Exercise requirements = Output, word for word and without pictures, the lines from the one containing "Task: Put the" through the final line of the listing below.

Given information =
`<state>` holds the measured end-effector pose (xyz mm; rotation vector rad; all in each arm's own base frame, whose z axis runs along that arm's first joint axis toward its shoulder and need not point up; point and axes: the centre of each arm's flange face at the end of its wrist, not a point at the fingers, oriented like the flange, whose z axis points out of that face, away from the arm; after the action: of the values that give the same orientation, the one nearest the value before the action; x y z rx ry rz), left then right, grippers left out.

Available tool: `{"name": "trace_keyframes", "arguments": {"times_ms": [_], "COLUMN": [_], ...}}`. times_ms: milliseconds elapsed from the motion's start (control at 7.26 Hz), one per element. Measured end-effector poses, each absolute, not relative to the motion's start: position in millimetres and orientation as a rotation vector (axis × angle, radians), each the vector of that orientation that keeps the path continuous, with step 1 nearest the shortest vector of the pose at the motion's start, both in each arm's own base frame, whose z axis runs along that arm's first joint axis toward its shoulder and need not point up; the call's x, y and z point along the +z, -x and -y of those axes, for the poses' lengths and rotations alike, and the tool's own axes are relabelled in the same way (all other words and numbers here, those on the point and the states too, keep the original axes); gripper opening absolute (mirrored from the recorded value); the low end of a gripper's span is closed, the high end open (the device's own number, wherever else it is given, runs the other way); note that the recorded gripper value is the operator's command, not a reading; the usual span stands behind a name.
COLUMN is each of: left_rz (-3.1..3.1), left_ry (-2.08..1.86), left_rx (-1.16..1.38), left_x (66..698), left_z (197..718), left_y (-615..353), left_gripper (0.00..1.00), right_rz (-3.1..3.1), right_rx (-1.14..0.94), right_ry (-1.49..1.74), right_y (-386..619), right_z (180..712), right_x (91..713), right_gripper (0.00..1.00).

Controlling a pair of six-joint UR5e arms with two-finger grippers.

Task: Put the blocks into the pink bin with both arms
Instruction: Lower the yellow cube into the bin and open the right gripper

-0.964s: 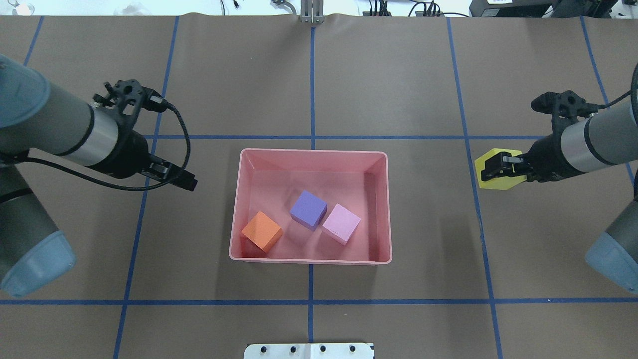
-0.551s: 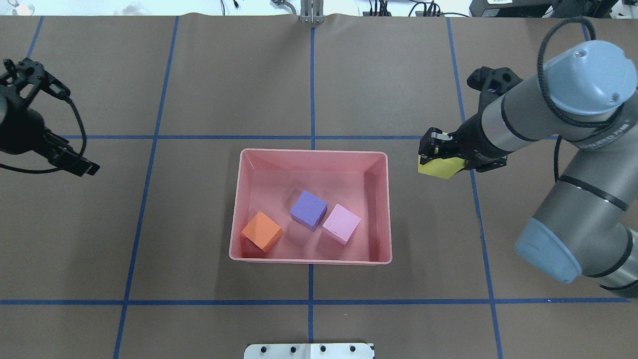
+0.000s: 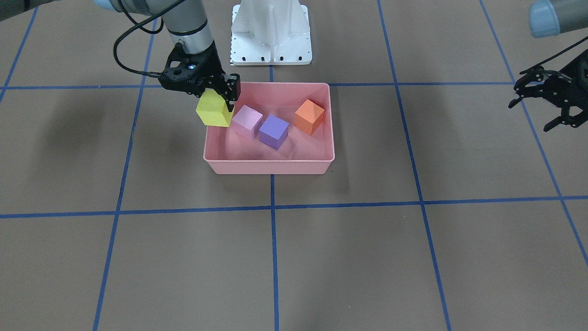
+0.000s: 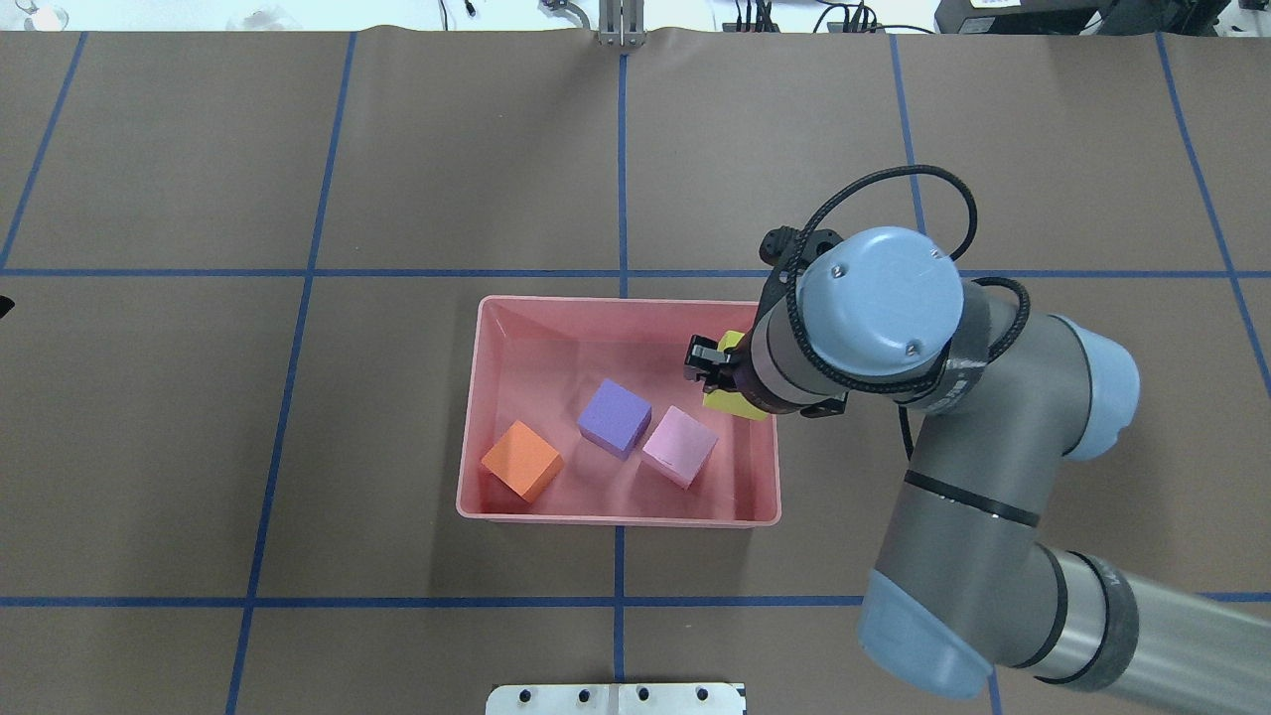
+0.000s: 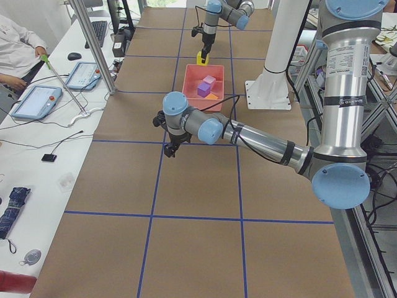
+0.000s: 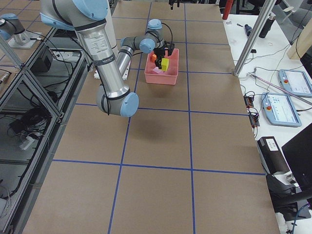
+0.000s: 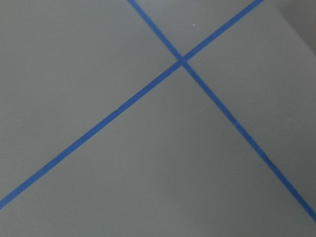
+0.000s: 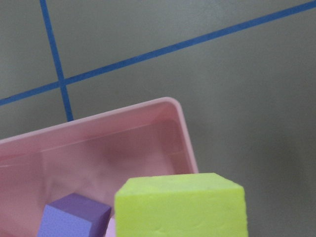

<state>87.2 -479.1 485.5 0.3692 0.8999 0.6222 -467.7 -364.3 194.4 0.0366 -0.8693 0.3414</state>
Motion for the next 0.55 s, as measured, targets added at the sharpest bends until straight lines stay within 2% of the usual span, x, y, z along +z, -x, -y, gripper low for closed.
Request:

Exercise output =
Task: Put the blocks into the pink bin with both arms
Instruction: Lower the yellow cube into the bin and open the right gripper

-0.964s: 
-0.551s: 
+0.000s: 
+0.000s: 
+0.000s: 
+0.000s: 
+0.000s: 
+0.000s: 

<state>87.2 -479.1 485.5 0.3692 0.8999 0.6222 -467.7 -364.3 194.4 0.0366 -0.8693 0.3414</state>
Motion for the next 0.55 s, as measured, targets added at the sharpest bends until straight lines stay within 2% of the usual span, x, y, z along +z, -x, -y, gripper low for closed.
Request:

No more is needed for this exercise.